The Sacred Centre
Both the Germanic and Celtic traditions have a concept of a sacred centre. One can see this in the sacred sites of Tara and Uisnech in Ireland and at Thingvellir in Iceland. The two Irish sites were described "like two kidneys in one animal" according to a Middle Irish source[Davidson, 1988].
It would be helpful to picture in your mind the sacred sunwheel or Eye of Woden when thinking about this concept.
The Eye of Woden is divided into 4 quarters just as Tara is symbolically the centre of Ireland around which the four kingdoms of Ulster, Connacht, Leinster and Munster are situated. Likewise the Icelandic Thingvellir is the symbolic centre of Iceland which in ancient times was divided into four quarters each having their own `Thing` or place of judgement. Thingvellir was the site of the Icelandic `Allthing`.
At such sites the Celts and Teutons at certain times of the year would recite the law, introduce new laws, try cases brought before the priests, chieftains or kings and inaugurate or proclaim new kings. These sites were symbolic of the centre of the cosmos and its very beginnings.

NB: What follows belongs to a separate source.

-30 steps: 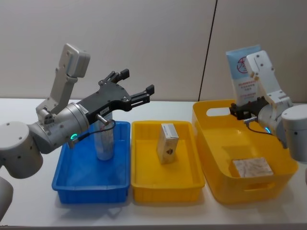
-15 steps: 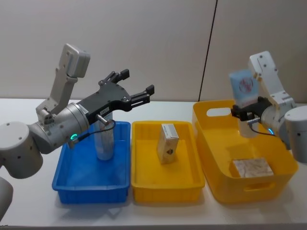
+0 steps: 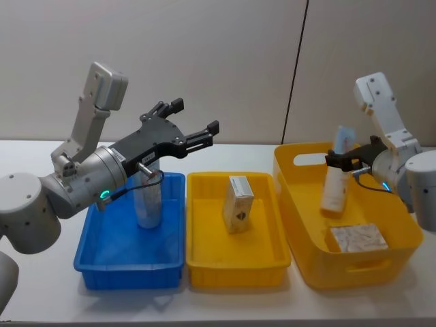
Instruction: Bimanual collaborative sorting of washing and personal care products
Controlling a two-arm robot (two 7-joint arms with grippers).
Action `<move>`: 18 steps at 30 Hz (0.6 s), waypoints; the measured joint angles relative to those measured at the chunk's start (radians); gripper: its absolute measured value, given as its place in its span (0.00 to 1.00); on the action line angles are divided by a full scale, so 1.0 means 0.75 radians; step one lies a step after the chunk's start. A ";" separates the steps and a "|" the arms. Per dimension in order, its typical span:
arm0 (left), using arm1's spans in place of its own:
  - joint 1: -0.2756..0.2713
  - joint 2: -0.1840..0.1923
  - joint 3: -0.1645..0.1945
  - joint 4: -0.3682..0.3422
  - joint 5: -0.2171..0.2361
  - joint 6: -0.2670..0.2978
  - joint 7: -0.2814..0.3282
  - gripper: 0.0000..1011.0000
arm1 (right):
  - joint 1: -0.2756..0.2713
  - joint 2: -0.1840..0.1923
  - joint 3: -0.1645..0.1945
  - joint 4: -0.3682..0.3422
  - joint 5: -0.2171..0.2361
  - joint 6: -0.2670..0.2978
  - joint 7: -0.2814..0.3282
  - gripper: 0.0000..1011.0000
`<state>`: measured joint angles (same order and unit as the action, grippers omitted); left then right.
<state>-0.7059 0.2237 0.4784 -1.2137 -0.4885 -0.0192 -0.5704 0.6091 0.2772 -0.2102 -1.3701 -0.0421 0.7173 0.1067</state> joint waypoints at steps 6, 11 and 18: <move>0.000 0.000 0.000 0.000 0.000 0.000 0.000 0.99 | -0.001 0.001 0.001 -0.001 0.000 0.001 0.000 0.99; 0.000 0.000 0.000 0.000 0.000 0.000 0.000 0.99 | -0.001 0.001 0.001 -0.002 0.000 0.002 0.000 0.99; 0.000 0.000 0.000 0.000 0.000 0.000 0.000 0.99 | -0.002 0.001 0.001 -0.003 0.000 0.002 0.000 0.99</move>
<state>-0.7060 0.2237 0.4784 -1.2136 -0.4884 -0.0192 -0.5704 0.6077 0.2780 -0.2097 -1.3721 -0.0422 0.7189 0.1067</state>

Hilda Ellis Davidson in her book, Myths and Symbols in Pagan Europe states "The pattern of four divisions round a central point is found in both Iceland and Ireland, and Mueller claims that this is a fundamental pattern in both Germanic and Celtic tradition."
This fourfold division reminds one of the fourfold division of the year and the four cardinal directions. Indeed one can see this same division in the Anglo-Saxon Futhorc with its 4 aetts of 32 Runes and its 33rd Rune Gar[the spear of Woden] placed at the centre of the 4 aetts when arranged in a circle. At the centre of both Tara and Uisnech sacred stones were erected: at Tara the Stone of Knowledge[Lia Fail] and at Uisnech the Stone of Division. An example of what these stones may have looked like is the Turoe Stone in County Galloway in Ireland. The stone is curiously dome shaped and its curious patterns are divided into four parts. The stone is said to resemble the Omphalos at Delphi, reckoned also by the ancient Greeks to be the centre of the world.
One of the principal sacred sites of the continental Germans was Eresburg, the location of the Irmunsul, a wooden column held sacred by the Saxons which corresponded with the mythical Scandinavian world tree Yggdrasil, the centre of the nine worlds of the Eddas. The Irmunsul was cut down by Charlemagne in 772. Irmin is considered to be an alternative name for the ancient Germanic sky deity Tiw. The Elder Germanic Rune stave Teiwaz is dedicated to this God and is shaped like a tree. Irmunsul like Yggdrasil supported the entire cosmos. In the Volsungasaga a tree is said to have supported the hall of Sigurd`s grandfather Volsung.
Significantly beneath Yggdrasil the Gods held assembly and so the link between a symbolically central site and divine communication and judgement is paralleled.